Strickland Stephen A, Shaver Aaron C, Byrne Michael, Daber Robert D, Ferrell P Brent, Head David R, Mohan Sanjay R, Mosse Claudio A, Moyo Tamara K, Stricker Thomas P, Vnencak-Jones Cindy, Savona Michael R, Seegmiller Adam C
Division of Hematology/Oncology, Department of Medicine, Vanderbilt University School of Medicine, Nashville, TN, United States; Vanderbilt Ingram Cancer Center, Vanderbilt University School of Medicine, Nashville, TN, United States.
Department of Pathology, Microbiology, and Immunology, Vanderbilt University School of Medicine, Nashville, TN, United States.
Leuk Res. 2018 Feb;65:67-73. doi: 10.1016/j.leukres.2017.12.012. Epub 2018 Jan 2.
The National Comprehensive Cancer Network (NCCN) defines the following types of acute myeloid leukemia (AML) as favorable-risk: acute promyelocytic leukemia with t(15;17) (APL); AML with core-binding factor (CBF) rearrangements, including t(8;21) and inv(16) or t(16;16) without mutations in KIT (CBF-KIT); and AML with normal cytogenetics and mutations in NPM1 (NPM1); or biallelic mutations in CEBPA (CEBPA), without FLT3-ITD. Although these AMLs are categorized as favorable risk by NCCN, clinical experience suggests that there are differences in clinical outcome amongst these cytogenetically and molecularly distinct leukemias. This study compared clinical and genotypic characteristics of 60 patients with favorable-risk AML, excluding APL, and demonstrated significant differences between them. Patients with NPM1 AML were significantly older than those in the other groups. Targeted next-generation sequencing on DNA from peripheral blood or bone marrow revealed significantly more mutations in NPM1 AML than the other favorable-risk diseases, especially in genes related to DNA splicing and methylation. CEBPA AMLs exhibited more mutations in transcription-related genes. Patients with NPM1 AML and CEBPA AML show significantly reduced overall survival in comparison with CBF-KIT AML. These findings emphasize that favorable-risk AML patients have divergent outcomes and that differences in clinical and genotypic characteristics should be considered in their evaluation and management.

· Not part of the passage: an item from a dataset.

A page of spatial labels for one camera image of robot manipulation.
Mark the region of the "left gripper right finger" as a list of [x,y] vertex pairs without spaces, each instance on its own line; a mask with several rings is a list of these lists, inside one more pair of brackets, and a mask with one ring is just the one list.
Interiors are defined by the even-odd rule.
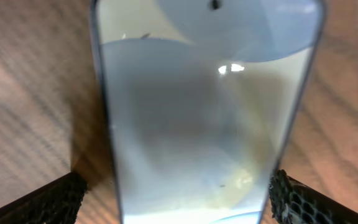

美国国立综合癌症网络(NCCN)将以下几种急性髓系白血病(AML)定义为低危型:伴有t(15;17)的急性早幼粒细胞白血病(APL);伴有核心结合因子(CBF)重排的AML,包括t(8;21)以及inv(16)或t(16;16)且KIT无突变(CBF-KIT);以及细胞遗传学正常且NPM1有突变(NPM1)的AML;或CEBPA双等位基因突变(CEBPA)且无FLT3-ITD。尽管这些AML被NCCN归类为低危型,但临床经验表明,这些细胞遗传学和分子学上不同的白血病在临床结局上存在差异。本研究比较了60例低危型AML患者(不包括APL)的临床和基因型特征,并证明了它们之间存在显著差异。NPM1 AML患者的年龄显著高于其他组。对外周血或骨髓DNA进行靶向二代测序发现,NPM1 AML中的突变显著多于其他低危型疾病,尤其是在与DNA剪接和甲基化相关的基因中。CEBPA AML在转录相关基因中表现出更多突变。与CBF-KIT AML相比,NPM1 AML和CEBPA AML患者的总生存期显著缩短。这些发现强调,低危型AML患者的结局存在差异,在对他们进行评估和管理时应考虑临床和基因型特征的差异。